Et le roman de suivre Two-Hawks dans ses pérégrinations et ses dilemmes moraux, qui le feront passer d’un camp à l’autre, forcé parfois par le pilote allemand qui n’a pas temps de scrupule. Jusqu’à la révélation finale [SPOILER] qu’on sent quand même venir assez vite : Two-Hawks lui-même ne vient pas de la même Terre que le pilote nazi. Si ce dernier vient bien de l’Allemagne des années 40 que l’on connait sur notre Terre, Two-Hawks vient lui d’une autre Terre, assez similaire à la nôtre, mais où la seconde guerre mondiale oppose toujours l’austro-hongrie au reste du monde et non l’Allemagne du troisième Reich. [/SPOILER]. Le livre de se conclure alors sur une tentative de la part de Two-Hawks de retourner chez lui à travers un autre portail dimensionnel reliant les diverses Terres avec un retournement final que je ne vais pas vous dévoiler ici afin de vous préserver le plaisir de lecture.

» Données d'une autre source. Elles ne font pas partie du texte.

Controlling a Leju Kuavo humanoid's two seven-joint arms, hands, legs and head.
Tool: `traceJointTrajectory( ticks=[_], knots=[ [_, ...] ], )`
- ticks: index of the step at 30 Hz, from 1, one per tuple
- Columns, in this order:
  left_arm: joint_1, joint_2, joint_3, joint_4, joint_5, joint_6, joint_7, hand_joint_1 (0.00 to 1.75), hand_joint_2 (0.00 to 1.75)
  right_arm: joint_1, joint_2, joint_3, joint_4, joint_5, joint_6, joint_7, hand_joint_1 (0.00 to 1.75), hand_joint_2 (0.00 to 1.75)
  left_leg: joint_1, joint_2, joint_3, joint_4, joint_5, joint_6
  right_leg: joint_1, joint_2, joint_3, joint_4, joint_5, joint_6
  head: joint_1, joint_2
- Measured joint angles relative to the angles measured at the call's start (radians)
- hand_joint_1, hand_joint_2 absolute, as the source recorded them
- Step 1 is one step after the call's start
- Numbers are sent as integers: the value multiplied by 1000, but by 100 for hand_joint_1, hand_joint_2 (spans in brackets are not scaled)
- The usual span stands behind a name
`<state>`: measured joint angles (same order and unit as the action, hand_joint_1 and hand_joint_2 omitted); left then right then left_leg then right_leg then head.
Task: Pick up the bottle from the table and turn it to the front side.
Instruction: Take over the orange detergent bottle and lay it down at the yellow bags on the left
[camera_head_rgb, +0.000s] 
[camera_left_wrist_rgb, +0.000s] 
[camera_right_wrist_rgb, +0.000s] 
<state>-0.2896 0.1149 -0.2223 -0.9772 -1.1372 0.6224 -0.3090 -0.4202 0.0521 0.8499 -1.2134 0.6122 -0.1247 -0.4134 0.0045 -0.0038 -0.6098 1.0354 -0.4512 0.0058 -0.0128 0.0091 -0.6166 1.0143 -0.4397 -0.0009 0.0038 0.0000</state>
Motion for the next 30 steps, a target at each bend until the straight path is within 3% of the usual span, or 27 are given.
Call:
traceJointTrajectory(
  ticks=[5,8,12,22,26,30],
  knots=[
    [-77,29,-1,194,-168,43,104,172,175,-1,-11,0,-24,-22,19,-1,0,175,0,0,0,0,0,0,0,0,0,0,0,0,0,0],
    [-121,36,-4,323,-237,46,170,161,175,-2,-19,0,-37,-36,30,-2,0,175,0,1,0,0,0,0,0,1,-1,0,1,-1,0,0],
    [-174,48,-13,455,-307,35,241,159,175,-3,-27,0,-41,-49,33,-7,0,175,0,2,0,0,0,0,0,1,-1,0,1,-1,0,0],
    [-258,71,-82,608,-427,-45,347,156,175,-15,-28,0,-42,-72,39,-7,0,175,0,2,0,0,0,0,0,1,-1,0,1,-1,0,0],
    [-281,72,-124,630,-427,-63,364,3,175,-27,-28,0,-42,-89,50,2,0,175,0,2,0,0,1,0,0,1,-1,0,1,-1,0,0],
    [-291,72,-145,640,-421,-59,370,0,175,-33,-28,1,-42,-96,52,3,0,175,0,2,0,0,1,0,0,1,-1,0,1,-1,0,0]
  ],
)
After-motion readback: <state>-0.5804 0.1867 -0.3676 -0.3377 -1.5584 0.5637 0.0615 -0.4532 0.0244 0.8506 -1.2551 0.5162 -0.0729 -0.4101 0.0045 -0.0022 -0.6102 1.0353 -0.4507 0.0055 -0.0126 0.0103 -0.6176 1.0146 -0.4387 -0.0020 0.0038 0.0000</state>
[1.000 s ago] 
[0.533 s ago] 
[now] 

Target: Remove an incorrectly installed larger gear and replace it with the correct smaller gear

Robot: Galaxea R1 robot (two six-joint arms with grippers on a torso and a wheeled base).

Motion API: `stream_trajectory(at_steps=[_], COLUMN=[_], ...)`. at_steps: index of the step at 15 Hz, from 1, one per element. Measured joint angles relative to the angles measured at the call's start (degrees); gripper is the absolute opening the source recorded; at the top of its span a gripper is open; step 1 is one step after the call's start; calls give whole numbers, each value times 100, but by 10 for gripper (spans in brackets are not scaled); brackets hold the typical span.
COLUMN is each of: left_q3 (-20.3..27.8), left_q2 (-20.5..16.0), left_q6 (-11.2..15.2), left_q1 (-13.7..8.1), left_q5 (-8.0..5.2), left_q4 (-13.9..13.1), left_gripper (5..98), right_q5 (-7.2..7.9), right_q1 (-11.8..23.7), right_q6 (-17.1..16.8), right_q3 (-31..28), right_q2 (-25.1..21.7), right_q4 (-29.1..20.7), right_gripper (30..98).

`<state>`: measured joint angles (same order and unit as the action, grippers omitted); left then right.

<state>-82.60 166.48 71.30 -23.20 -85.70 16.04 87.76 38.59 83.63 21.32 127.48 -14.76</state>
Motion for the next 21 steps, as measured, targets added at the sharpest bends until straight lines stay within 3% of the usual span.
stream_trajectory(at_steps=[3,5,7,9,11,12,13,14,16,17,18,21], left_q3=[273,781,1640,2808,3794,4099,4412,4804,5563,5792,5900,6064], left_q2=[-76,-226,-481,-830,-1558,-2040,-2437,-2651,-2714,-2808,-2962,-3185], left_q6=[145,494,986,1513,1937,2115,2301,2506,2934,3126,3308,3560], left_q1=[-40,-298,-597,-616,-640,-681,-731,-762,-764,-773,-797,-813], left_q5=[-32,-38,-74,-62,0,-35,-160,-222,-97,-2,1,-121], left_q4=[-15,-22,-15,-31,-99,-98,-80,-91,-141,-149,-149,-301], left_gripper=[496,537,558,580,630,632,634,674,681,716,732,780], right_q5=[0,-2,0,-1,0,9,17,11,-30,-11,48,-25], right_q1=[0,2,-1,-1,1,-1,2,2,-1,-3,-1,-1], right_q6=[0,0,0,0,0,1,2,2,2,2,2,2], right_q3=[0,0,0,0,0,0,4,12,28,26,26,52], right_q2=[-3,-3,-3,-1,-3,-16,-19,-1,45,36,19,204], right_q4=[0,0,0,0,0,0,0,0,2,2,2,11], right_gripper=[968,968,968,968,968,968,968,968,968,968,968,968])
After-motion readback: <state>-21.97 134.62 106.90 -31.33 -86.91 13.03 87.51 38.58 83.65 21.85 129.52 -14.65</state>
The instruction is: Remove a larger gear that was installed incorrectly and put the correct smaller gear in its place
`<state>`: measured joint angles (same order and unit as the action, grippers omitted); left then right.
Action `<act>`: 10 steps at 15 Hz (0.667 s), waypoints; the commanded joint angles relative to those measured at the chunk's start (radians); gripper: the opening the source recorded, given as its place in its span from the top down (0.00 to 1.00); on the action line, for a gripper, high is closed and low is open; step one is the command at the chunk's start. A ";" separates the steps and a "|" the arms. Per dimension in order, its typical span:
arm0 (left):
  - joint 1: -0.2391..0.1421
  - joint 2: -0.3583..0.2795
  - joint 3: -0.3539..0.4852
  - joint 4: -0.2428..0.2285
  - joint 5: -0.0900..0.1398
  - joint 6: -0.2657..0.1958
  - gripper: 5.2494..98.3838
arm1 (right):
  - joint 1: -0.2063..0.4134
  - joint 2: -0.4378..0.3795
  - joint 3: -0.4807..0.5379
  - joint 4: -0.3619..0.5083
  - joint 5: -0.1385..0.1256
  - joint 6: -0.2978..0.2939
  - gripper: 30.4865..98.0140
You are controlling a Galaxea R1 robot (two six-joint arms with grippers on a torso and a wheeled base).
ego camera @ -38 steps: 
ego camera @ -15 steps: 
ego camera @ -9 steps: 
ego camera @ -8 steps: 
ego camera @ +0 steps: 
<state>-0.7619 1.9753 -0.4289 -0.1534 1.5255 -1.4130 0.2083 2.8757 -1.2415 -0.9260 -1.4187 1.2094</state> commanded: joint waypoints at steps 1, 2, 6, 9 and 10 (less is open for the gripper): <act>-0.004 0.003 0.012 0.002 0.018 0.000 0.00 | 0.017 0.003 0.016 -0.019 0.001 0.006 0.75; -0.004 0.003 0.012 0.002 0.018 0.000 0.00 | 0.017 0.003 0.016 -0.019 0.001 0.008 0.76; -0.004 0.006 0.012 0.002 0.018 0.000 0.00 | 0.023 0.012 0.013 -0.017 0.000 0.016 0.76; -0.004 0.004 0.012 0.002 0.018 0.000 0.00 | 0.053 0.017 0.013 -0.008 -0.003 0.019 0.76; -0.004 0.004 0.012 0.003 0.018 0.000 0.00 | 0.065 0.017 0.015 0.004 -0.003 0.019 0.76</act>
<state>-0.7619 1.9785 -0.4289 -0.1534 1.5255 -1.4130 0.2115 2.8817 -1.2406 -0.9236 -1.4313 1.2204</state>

Mais que vaut le bouquin, pour finir ? Et bien je suis assez mitigé après l’avoir terminé il y a déjà quelques jours. Si le roman est bien écrit, érudit et haletant, il y a néanmoins quelques longueurs où José Farmer nous expose à répétition les différences qui existent entre les deux Terres concernées, les trajets de l’un ou l’autre groupe ethnique. Evidemment, cela s’explique par le fait qu’aucun des noms des pays ou des peuplades européennes n’est similaire dans le roman, ce qui force le lecteur à un jeu mental pour essayer de resitué les « nouvelles » nations sur une carte relativement similaire à la nôtre (je dis relativement puisque, par exemple, au-delà du fait que le continent américain n’a jamais émergé des eaux, à l’exception de quelques iles constituées par les sommets des rocheuses, l’Inde, par exemple, s’est bien détachée de l’Afrique mais sans aller s’encastrer dans le continent eurasiatique, nous privant par exemple de la chaine de l’Himalaya et de la civilisation tibétaine). Mais ces explications à répétition sont parfois un peu laborieuses.

De même, et même si je comprends que le récit l’exige, il y a tout de même une grande facilité scénaristique qui me dérange un peu : notre protagoniste principal, Roger Two-Hawks, de la nation iroquoise de sa Terre d’origine, ne mets que quelques semaines à apprendre les différents idiomes pratiqués sur la Terre parallèle sur laquelle il débarque. Le prétexte qu’il soit diplômé en linguistique et qu’il connaisse plusieurs dialectes des premières nations américaines alors même qu’il tombe dans le lieu européen où ses bassins linguistiques ont évolué me semble assez gros comme ficelle. Par ailleurs, si le propos du livre, notamment à travers sa réflexion sur les discriminations, sur les identités communautaires, et même à travers ses penchants féministes, est résolument moderne, son personnage principal est bizarrement à contre-courant. Il ressemble bien davantage à un dandy intellectuel du XIXème (alors qu’il souffre de discrimination raciale sur sa Terre d’origine, rappelons-le !) qu’au pilote de l’armée de l’air américaine qu’il est censé être. Bref, il y a un certain déséquilibre entre le propos et les personnages qui le portent, déséquilibre que Philip José Farmer semble vouloir nier ou négliger. Cela fait de Deux Faucons de l’autre Terre un agréable roman d’aventure, une uchronie intelligente et assez différente de celle qu’on a l’habitude de lire par ses modifications géologiques et de migration des peuples, mais ça en fait aussi un roman parfois un peu bancal qui souffre de scories qui se veulent érudites mais qui sont parfois mal amenées. A vous de voir si vous tentez l’aventure.